I'd ask you to write out the lines below exactly, with no images.
—————
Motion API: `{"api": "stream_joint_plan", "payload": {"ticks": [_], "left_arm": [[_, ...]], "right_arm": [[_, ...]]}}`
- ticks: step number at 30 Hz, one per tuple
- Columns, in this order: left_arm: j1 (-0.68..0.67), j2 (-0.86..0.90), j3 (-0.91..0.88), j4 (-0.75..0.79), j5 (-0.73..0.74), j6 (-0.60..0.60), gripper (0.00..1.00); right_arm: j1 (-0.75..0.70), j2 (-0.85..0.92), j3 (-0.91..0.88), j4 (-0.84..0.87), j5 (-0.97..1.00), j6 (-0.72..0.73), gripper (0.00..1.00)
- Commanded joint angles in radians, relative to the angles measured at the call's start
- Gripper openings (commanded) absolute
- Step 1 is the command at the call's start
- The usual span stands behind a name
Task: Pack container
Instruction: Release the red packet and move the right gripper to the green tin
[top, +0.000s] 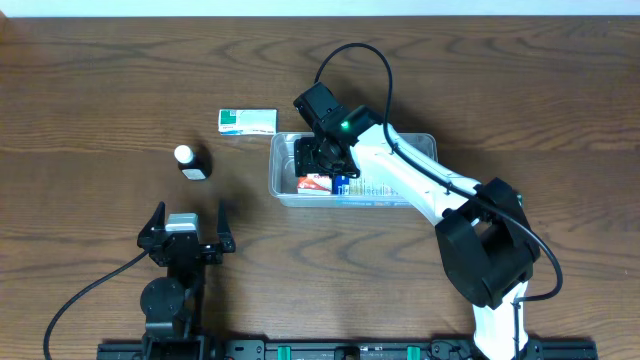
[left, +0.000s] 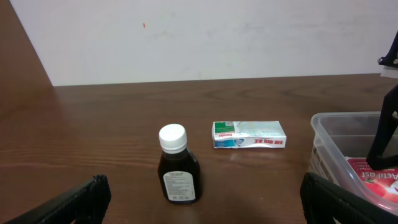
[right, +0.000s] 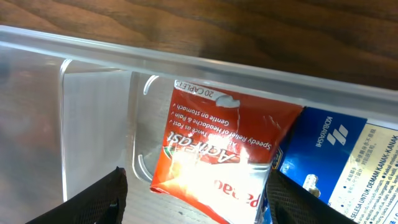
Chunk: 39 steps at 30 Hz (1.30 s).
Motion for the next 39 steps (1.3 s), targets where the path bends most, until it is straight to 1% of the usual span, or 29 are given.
{"api": "stream_joint_plan", "payload": {"ticks": [1,5,7,13,17,20,23,24,27,28,31,34,39], "left_arm": [[-0.003,-0.001,-0.018,-0.038,-0.03,0.017,0.98],[-0.003,-0.001,-0.018,-0.038,-0.03,0.017,0.98],[-0.003,-0.001,-0.018,-0.039,-0.03,0.017,0.98],[-0.003,-0.001,-0.018,-0.038,-0.03,0.017,0.98],[-0.003,-0.001,-0.018,-0.039,-0.03,0.017,0.98],[-0.003,-0.001,-0.018,-0.039,-0.03,0.017,0.98],[-0.003,-0.001,-0.018,-0.039,-0.03,0.017,0.98],[-0.003,-0.001,-0.018,-0.038,-0.03,0.017,0.98],[-0.003,-0.001,-0.018,-0.038,-0.03,0.017,0.98],[-0.003,-0.001,-0.018,-0.039,-0.03,0.017,0.98],[-0.003,-0.001,-0.018,-0.039,-0.03,0.017,0.98],[-0.003,-0.001,-0.018,-0.039,-0.03,0.017,0.98],[-0.003,-0.001,-0.018,-0.039,-0.03,0.017,0.98]], "right_arm": [[0.011,0.009,0.004,-0.001,0.009,0.002,0.69],[0.011,0.008,0.004,-0.001,0.009,-0.037,0.65],[0.011,0.003,0.004,-0.008,0.009,-0.064,0.66],[0.005,-0.063,0.034,-0.061,0.009,-0.14,0.73],[-0.001,-0.155,0.088,-0.158,-0.003,-0.171,0.78],[-0.017,-0.233,0.122,-0.237,0.0,-0.208,0.85],[-0.064,-0.317,0.137,-0.314,0.01,-0.232,0.97],[-0.083,-0.344,0.137,-0.338,0.01,-0.251,0.99],[-0.148,-0.409,0.137,-0.418,0.011,-0.326,0.99],[-0.165,-0.42,0.137,-0.439,0.019,-0.33,0.99],[-0.237,-0.446,0.137,-0.539,0.065,-0.323,0.99],[-0.32,-0.449,0.13,-0.653,0.145,-0.246,0.99],[-0.435,-0.451,0.053,-0.722,0.257,-0.13,0.99]]}}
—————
### Result
Motion API: `{"api": "stream_joint_plan", "payload": {"ticks": [_], "left_arm": [[_, ...]], "right_arm": [[_, ...]]}}`
- ticks: step number at 30 Hz, one per tuple
- Columns, in this order: left_arm: j1 (-0.68..0.67), j2 (-0.86..0.90), j3 (-0.91..0.88), j4 (-0.75..0.79), j5 (-0.73..0.74), j6 (-0.60..0.60), gripper (0.00..1.00); right_arm: j1 (-0.75..0.70), j2 (-0.85..0.92), j3 (-0.91..0.88), j4 (-0.84..0.87), j5 (-0.97..1.00), j6 (-0.72..0.73), gripper (0.00..1.00)
- Commanded joint angles in radians, relative to the angles measured at the call's start
- Gripper openings (commanded) absolute
- Step 1 is the command at the call's start
- The usual span stands behind a name
Task: Pack container
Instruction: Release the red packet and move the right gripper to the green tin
[top, +0.000s] 
[left, +0.000s] 
[right, +0.000s] 
Chunk: 39 steps at 30 Hz (1.30 s).
Motion for the next 39 steps (1.3 s), targets where the path bends most, until it is straight to 1% of the usual span, or 29 are given.
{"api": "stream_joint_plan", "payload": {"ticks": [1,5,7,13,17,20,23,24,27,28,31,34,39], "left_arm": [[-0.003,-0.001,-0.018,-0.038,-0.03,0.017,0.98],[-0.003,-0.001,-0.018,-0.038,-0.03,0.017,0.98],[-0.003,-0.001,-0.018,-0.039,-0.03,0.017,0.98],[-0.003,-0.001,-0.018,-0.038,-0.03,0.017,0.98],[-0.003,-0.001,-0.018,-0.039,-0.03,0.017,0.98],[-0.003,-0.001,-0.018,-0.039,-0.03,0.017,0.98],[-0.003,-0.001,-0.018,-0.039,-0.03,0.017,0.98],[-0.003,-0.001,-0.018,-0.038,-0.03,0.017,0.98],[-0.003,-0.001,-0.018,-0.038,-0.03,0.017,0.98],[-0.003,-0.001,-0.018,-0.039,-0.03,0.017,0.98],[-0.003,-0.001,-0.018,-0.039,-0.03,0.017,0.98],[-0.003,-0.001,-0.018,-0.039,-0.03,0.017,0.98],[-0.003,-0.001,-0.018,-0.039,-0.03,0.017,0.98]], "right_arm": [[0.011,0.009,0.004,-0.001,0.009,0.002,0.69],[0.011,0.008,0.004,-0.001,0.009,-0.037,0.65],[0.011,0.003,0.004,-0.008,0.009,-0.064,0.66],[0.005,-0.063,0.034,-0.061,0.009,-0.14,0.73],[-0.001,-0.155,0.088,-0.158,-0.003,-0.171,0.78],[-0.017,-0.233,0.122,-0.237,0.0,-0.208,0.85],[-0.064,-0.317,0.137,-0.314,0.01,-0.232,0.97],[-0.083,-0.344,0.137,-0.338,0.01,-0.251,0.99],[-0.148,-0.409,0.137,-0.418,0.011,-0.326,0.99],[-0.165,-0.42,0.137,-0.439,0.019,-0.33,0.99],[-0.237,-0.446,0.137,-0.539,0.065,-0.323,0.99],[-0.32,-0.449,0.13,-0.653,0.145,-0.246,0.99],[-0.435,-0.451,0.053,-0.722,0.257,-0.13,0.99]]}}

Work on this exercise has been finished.